How an auditor verifies this control

  1. Request and review the board of directors and audit committee meeting calendar for the most recent 12-month period to identify scheduled governance meetings
  2. Obtain copies of board or audit committee meeting minutes and materials packages for the past 12 months to identify TPRM reporting instances
  3. Retrieve all formal TPRM reports presented to the board or audit committee within the audit period, including slide decks, executive summaries, and supporting documentation
  4. Verify the TPRM report content includes material risk findings such as high-risk vendor assessments, critical vulnerabilities, security incidents, concentration risks, and remediation status
  5. Confirm the report identifies specific vendors by name or category when presenting material risks, rather than only aggregate statistics
  6. Review board or audit committee minutes to verify acknowledgment, discussion, or action items resulting from TPRM risk presentations
  7. Interview the Chief Information Security Officer, Chief Risk Officer, or TPRM program owner to confirm the reporting cadence, escalation thresholds for materiality, and board feedback mechanisms
  8. Cross-reference material risks reported to the board against internal TPRM risk registers and vendor assessment results to validate completeness and accuracy of escalated findings
Evidence required Board or audit committee meeting minutes from the past 12 months with documented TPRM agenda items and attendance records.
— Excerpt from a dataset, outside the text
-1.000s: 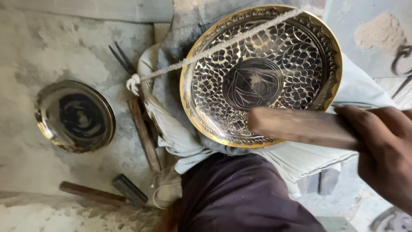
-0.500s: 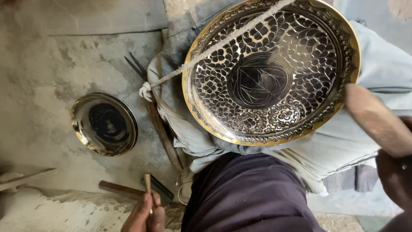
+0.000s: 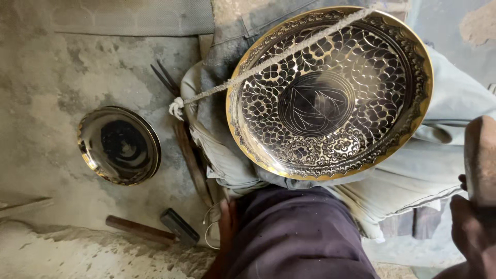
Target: The person sits holding a small punch against the surface of a decorative brass tray and strikes the punch repeatedly with a wooden mallet, working the design into the metal. The tray rests on a padded cloth bundle, and the person repositions the punch across the patterned surface as they hammer.
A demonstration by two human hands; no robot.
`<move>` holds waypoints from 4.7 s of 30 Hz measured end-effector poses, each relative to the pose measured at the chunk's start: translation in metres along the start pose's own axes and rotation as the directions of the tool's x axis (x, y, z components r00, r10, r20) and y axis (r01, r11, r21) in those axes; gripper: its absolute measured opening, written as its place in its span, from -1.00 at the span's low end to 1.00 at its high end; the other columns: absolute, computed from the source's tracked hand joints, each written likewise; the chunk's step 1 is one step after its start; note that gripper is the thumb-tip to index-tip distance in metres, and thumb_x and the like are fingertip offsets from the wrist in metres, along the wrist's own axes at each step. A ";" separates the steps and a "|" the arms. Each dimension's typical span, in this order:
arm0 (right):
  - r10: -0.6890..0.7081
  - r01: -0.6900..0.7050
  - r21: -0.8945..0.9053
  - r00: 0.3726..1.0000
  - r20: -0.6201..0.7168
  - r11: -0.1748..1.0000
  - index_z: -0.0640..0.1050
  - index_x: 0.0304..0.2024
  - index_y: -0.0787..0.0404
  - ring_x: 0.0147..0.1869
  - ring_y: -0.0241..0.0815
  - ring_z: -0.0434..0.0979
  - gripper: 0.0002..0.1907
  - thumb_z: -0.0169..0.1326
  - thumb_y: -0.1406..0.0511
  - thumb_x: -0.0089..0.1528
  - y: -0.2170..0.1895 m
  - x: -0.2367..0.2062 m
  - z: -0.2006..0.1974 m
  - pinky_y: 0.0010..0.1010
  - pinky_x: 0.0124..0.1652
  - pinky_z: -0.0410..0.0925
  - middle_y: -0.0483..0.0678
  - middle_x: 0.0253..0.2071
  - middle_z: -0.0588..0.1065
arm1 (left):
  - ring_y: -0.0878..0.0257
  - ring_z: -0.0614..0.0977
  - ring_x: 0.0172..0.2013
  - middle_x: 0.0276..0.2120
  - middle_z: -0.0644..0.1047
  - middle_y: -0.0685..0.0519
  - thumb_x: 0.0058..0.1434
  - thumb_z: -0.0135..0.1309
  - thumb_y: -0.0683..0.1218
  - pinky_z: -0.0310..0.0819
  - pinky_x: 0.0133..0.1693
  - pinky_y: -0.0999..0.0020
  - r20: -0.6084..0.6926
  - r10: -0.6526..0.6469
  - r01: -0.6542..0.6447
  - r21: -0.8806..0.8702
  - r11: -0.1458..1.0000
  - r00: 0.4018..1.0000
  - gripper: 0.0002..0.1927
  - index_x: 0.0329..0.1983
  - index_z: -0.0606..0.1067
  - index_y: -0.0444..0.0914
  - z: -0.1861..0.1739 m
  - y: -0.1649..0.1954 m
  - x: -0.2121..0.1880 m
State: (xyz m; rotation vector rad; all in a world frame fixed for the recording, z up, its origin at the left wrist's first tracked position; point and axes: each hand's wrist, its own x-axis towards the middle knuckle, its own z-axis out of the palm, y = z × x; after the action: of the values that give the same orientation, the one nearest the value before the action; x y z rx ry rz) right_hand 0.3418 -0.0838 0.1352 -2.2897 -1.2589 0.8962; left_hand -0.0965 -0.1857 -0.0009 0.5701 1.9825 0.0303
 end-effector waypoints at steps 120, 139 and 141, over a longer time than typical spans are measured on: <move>-0.489 0.639 -0.589 0.765 0.420 0.494 0.54 0.19 0.23 -0.23 0.06 0.57 -0.47 0.17 0.45 0.13 -0.171 0.050 0.019 -0.16 -0.13 0.44 0.12 -0.19 0.56 | 0.00 0.64 -0.28 -0.28 0.53 -0.08 0.36 0.17 -0.15 0.50 -0.27 0.12 0.254 0.891 -0.927 0.081 0.367 0.375 -0.77 -0.09 0.36 -0.31 -0.039 0.259 -0.034; -0.478 0.610 -0.554 0.791 0.381 0.567 0.51 0.23 0.26 -0.14 0.14 0.55 -0.35 0.15 0.52 0.04 -0.176 0.046 0.020 -0.14 -0.12 0.44 0.15 -0.13 0.54 | -0.03 0.64 -0.22 -0.23 0.53 -0.09 0.41 0.13 -0.15 0.51 -0.24 0.11 0.252 0.902 -0.936 0.076 0.343 0.351 -0.77 0.02 0.37 -0.31 -0.040 0.261 -0.036; -0.406 0.576 -0.645 0.815 0.413 0.501 0.53 0.24 0.17 -0.20 0.08 0.54 -0.35 0.19 0.49 0.05 -0.175 0.044 0.020 -0.19 -0.15 0.44 0.08 -0.18 0.55 | -0.01 0.64 -0.24 -0.23 0.53 -0.08 0.41 0.13 -0.14 0.51 -0.25 0.12 0.274 0.886 -0.927 0.086 0.365 0.374 -0.78 -0.02 0.37 -0.30 -0.040 0.262 -0.036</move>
State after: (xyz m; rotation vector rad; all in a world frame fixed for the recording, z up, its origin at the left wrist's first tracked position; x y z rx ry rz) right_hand 0.2391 0.0463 0.2082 -2.1111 -2.6279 0.4165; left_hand -0.0192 0.0409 0.1176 1.7436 1.2316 0.4399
Formal TPRM reports, presentations, or executive briefings delivered to governance bodies, including content showing material vendor risk findings, risk ratings, remediation timelines, and concentration analysis. Email confirmations or distribution records proving report delivery to board members or audit committee members.
Pass criteria The TPRM function delivered at least one formal report to the board of directors or audit committee within the past 12 months, the report contains specific material third-party cybersecurity risk findings with sufficient detail for governance oversight, and board or audit committee meeting minutes document receipt and consideration of the TPRM report.